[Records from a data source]
****************

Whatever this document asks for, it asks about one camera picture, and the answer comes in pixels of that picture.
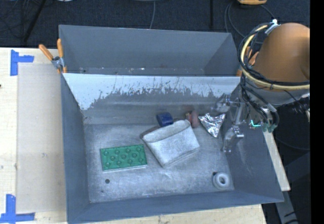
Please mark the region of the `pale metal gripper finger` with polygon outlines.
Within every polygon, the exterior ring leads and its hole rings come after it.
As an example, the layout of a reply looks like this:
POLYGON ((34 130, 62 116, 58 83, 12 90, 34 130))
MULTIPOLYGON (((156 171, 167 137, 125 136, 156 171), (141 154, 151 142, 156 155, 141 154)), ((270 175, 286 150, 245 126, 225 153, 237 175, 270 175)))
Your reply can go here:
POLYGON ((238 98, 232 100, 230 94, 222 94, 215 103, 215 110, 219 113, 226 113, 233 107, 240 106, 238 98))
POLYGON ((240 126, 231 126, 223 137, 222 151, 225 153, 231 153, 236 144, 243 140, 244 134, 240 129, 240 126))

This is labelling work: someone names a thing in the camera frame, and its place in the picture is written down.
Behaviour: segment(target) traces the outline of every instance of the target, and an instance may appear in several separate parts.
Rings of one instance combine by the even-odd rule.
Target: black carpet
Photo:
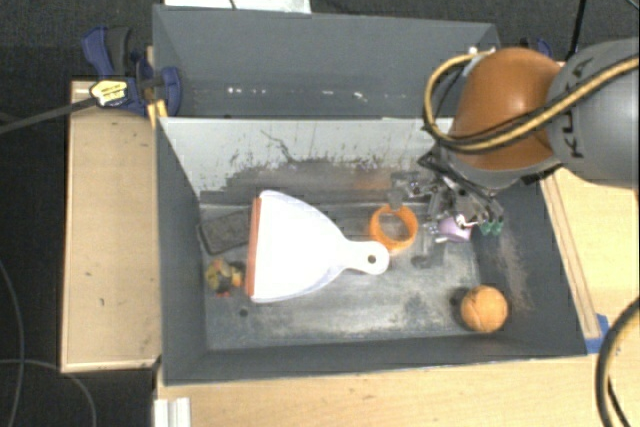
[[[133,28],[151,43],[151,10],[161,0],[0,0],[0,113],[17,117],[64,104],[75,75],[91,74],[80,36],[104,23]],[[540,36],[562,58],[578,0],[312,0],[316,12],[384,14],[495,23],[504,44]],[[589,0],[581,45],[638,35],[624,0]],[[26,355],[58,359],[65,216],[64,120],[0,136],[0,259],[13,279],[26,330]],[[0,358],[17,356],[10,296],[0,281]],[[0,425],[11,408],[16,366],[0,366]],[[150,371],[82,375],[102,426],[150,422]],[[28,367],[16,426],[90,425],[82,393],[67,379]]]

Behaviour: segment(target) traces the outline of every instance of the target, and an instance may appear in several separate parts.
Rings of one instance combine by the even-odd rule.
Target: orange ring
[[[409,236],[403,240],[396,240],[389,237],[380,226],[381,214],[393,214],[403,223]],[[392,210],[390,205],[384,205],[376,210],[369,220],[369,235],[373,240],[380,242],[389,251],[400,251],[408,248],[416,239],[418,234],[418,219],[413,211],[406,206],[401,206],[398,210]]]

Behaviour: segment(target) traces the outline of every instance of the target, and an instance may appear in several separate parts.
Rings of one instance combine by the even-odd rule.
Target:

****************

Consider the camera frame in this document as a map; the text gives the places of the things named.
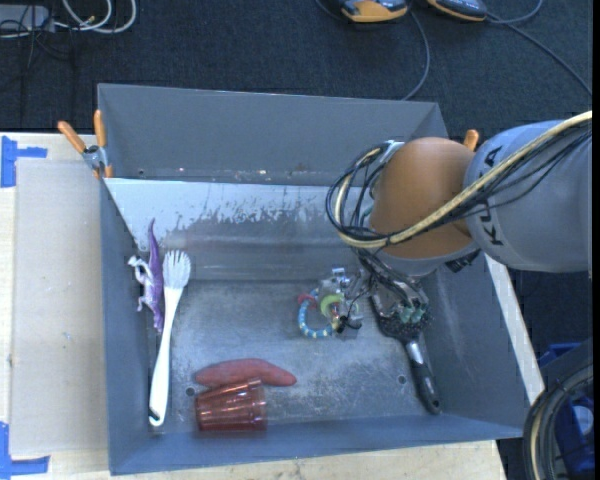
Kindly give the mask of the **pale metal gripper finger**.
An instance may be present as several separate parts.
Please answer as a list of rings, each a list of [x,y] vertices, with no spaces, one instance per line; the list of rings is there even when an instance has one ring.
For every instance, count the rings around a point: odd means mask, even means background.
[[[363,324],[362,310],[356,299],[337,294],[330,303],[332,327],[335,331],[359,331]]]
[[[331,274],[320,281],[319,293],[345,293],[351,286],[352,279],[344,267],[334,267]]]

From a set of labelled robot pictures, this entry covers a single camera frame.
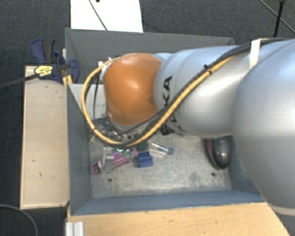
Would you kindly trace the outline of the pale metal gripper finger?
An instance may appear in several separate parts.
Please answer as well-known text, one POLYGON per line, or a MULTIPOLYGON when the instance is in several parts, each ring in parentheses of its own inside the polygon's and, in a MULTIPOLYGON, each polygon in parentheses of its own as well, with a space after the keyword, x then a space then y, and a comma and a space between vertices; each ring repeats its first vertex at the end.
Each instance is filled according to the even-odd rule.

****************

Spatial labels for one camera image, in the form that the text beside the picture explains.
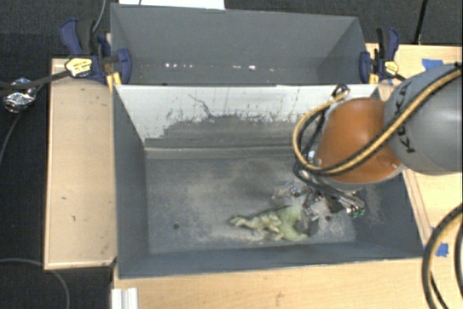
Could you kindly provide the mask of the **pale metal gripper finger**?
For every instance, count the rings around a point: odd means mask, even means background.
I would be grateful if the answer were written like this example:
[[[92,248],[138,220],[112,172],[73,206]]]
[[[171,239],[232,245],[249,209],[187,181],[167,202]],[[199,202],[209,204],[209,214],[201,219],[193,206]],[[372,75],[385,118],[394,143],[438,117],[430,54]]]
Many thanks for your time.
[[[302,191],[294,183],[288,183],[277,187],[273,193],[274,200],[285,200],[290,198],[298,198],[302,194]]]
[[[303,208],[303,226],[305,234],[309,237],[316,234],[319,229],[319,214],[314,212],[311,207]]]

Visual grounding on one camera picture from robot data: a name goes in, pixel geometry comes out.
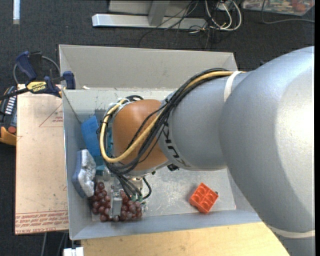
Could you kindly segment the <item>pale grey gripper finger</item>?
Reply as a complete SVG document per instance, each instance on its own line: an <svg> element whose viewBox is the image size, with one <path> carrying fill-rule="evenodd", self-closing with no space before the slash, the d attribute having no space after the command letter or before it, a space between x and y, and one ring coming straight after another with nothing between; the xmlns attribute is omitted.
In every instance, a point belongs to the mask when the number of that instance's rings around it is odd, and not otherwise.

****************

Take the lines above from the one containing "Your reply can" down to the one containing "Target: black carpet", and transcribe them exactly, both ends included.

Output of the task
Your reply can go here:
POLYGON ((238 98, 232 100, 230 94, 222 94, 215 103, 215 110, 219 113, 226 113, 233 107, 240 106, 238 98))
POLYGON ((240 126, 231 126, 223 137, 222 151, 225 153, 231 153, 236 144, 243 140, 244 134, 240 129, 240 126))

This is labelling work: someone names a thing in the camera frame, and its place in the picture is written down.
Behaviour: segment(target) traces the outline of every instance of the target, and an instance may appear in several separate parts.
Rings of one instance combine by the even-odd rule.
Target: black carpet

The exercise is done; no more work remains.